While I've always loved apricot jam, this was my first attempt at making it in my own kitchen. Many recipes call for dried apricots, which are rehydrated prior to making the jam. With dried apricots, you can make this jam no matter the season, but I went ahead and used fresh apricots and was very happy with the results. I came across a big box of them at the market and figured I'd make a small batch of jam before they're gone.
When I was looking up recipes for apricot raspberry jams, I felt like the ratio of raspberries to apricots was far too much. In my opinion, a little bit of raspberries goes a long way, and I didn't want to overpower the delicate apricot flavor. I've added just a cup in this recipe, which gives a pronounced flavor without overwhelming the entire jam.
The best part is, you don't even have to peel the apricots, like you would peaches. Their skins are extremely thin and delicate and dissolve during cooking. If you prefer a seedless jam, simply run the cup of raspberries through a blender or food processor and strain the puree through a fine mesh strainer to remove the seeds. Stir the puree with the chopped apricots and proceed with the recipe. I don't really mind the seeds, as I feel they give a rustic, homey feel to a jam, but to each his own. Either way, a lovely jam to wake up to in the morning alongside a cup of joe, or as a glaze for a fruit tart.
APRICOT RASPBERRY JAM
Adapted from Ellie Top & Margaret Howard, The Complete Book of Small-Batch Preserving
3 cups roughly chopped ripe apricots, unpeeled and pitted (About 1¼ lbs. apricots)
1 cup raspberries
3 cups granulated sugar
¼ cup freshly squeezed lemon juice
Place a small plate in the freezer to test the jam later on.
In a large bowl, stir together the apricots, raspberries, sugar, and lemon juice. Cover with plastic wrap and refrigerate for 12 hours or overnight.

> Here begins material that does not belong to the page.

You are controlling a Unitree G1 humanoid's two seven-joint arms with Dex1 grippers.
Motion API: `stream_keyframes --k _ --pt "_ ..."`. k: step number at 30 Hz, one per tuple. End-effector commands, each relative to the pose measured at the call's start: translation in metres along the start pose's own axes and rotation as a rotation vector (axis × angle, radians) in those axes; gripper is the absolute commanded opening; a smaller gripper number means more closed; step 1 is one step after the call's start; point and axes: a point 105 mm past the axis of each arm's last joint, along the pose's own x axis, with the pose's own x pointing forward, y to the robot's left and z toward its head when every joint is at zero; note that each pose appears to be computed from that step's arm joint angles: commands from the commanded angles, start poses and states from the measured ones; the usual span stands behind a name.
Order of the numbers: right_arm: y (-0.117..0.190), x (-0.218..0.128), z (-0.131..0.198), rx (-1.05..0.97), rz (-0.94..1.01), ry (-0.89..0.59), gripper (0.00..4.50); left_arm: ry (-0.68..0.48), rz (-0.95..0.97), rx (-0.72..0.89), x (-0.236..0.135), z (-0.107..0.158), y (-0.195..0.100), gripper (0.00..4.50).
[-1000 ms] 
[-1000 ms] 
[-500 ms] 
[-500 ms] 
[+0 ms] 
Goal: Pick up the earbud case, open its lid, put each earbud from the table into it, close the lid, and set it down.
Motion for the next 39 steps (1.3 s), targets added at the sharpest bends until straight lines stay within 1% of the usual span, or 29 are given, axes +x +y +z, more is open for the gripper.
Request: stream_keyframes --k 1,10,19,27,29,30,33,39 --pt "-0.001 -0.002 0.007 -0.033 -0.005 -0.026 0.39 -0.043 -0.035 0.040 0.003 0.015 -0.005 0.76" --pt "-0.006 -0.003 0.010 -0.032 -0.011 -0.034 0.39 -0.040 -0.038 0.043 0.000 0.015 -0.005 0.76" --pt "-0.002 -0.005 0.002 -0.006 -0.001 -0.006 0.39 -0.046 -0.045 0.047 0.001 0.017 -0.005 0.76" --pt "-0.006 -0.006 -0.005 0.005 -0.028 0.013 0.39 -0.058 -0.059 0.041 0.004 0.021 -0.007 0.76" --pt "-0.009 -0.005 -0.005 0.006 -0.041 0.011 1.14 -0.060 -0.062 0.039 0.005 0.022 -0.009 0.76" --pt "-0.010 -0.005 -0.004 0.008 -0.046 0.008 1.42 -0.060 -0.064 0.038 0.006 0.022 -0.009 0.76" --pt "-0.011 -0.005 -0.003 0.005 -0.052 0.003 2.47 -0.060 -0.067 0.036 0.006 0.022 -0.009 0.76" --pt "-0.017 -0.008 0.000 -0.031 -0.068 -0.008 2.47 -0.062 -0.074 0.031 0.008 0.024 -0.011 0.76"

Transfer the apricot mixture to a medium stainless steel pot or Dutch oven. Bring to a boil over high heat, stirring often. Reduce the heat to medium and gently boil, uncovered, for 20 to 25 minutes, or until the jam begins to gel (approximately 220 degrees F), stirring frequently. To see that the jam has jelled properly, remove the pot from the heat and retrieve the plate from the freezer. Place a dollop of jam on the plate and return it to the freezer for a couple of minutes. Run your finger through the jam and if it wrinkles slightly, it's done (if it's still runny, return the pot to the heat and continue checking every few minutes in the same manner).
Ladle the jam into hot, clean jars, leaving a headspace of ¼ inch. Wipe rims and apply lids and rings. Process for 10 minutes in a boiling water-bath canner (for 4 oz. jelly jars or 8 oz. half pint jars). Turn off heat and let jars sit in canner for 3 to 5 minutes before removing. Allow jars to rest on a dishtowel undisturbed for 6 to 8 hours or overnight. Check seals, label, and store in a cool dark place for up to a year. If any jars did not seal properly, place them in the fridge and use first. For more information, see my step-by-step guide to canning here.
Yield: 3½ cups
- If you prefer plain apricot jam, simply leave out the raspberries and continue with the recipe as written.